[Task brief] Starting with the line containing "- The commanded" and going on through the line containing "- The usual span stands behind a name", return the lines of the data below exactly, and only those.

[Data provided]
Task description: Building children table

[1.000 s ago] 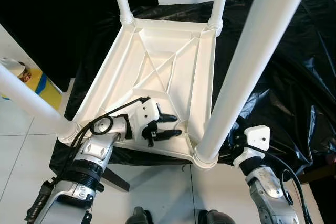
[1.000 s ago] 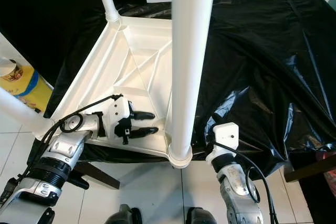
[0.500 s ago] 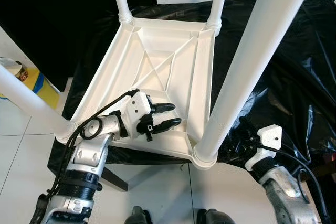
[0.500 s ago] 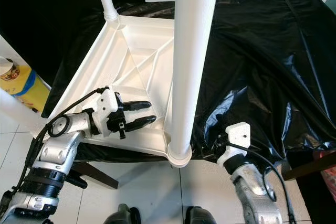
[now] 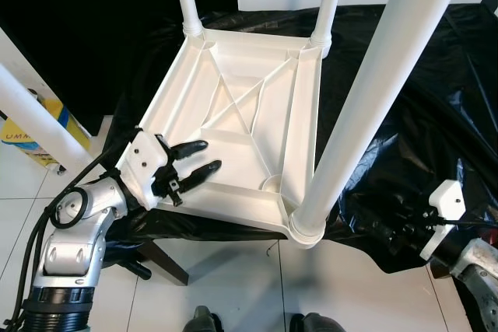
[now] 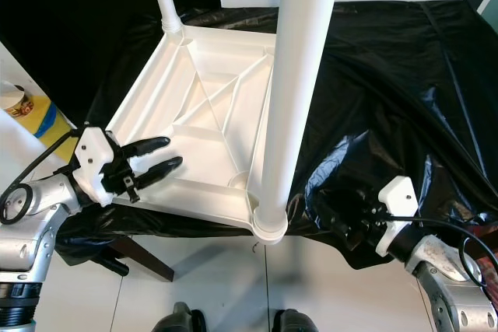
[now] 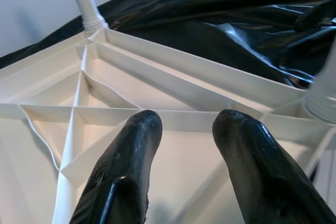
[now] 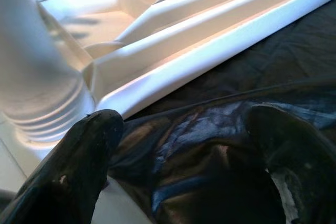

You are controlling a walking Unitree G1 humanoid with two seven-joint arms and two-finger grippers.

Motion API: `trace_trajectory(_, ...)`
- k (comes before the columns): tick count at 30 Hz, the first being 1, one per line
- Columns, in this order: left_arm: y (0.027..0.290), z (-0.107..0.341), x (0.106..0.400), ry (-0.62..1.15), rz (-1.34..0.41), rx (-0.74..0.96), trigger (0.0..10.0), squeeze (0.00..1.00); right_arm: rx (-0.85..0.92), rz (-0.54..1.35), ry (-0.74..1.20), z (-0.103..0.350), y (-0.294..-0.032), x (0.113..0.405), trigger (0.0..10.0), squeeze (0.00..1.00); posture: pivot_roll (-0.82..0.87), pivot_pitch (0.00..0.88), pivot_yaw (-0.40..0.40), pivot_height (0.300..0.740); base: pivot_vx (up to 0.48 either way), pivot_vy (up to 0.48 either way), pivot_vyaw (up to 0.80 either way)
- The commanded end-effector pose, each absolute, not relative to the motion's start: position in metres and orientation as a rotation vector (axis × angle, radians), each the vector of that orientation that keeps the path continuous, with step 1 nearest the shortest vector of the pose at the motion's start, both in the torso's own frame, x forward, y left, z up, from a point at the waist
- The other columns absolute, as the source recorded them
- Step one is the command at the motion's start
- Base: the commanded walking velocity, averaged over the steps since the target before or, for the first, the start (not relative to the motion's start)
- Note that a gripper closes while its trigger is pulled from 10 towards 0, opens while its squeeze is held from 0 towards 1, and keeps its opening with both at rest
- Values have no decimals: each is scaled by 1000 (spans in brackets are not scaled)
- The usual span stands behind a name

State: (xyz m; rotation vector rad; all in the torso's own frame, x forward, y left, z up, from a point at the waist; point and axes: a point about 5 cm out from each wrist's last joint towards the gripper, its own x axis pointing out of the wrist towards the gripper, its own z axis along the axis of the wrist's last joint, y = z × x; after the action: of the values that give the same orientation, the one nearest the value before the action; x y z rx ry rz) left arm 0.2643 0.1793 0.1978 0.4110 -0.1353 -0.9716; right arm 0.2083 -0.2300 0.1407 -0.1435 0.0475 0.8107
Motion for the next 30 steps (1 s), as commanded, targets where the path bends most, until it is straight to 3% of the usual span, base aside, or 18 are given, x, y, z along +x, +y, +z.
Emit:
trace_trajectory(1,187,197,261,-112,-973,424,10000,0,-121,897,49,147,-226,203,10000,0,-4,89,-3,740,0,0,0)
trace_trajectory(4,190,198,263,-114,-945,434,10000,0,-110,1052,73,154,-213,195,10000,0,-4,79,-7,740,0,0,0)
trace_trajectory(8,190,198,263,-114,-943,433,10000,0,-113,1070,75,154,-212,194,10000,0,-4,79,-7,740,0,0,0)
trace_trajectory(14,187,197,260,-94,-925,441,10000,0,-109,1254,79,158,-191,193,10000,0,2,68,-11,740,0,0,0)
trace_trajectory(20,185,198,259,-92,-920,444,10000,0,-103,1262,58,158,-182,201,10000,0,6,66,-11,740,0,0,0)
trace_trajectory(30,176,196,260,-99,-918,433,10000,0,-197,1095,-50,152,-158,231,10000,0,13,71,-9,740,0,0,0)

[Your solution]
- The commanded end-effector pose, each absolute, not relative to the motion's start: position in metres and orientation as a rotation vector (axis × angle, radians), each the vector of that orientation that keeps the path continuous, with step 1 nearest the shortest vector of the pose at the motion's start, both in the torso's own frame, x forward, y left, z up, from a point at the waist
- The other columns absolute, as the source recorded them
- Step one is the command at the motion's start
- Base: the commanded walking velocity, averaged over the steps since the target before or, for the first, the start (not relative to the motion's start)
- Note that a gripper closes while its trigger is pulled from 10 towards 0, opens while its squeeze is held from 0 towards 1, and keeps its opening with both at rest
- Values have no decimals: each is scaled by 1000 (spans in brackets are not scaled)
- The usual span stands behind a name

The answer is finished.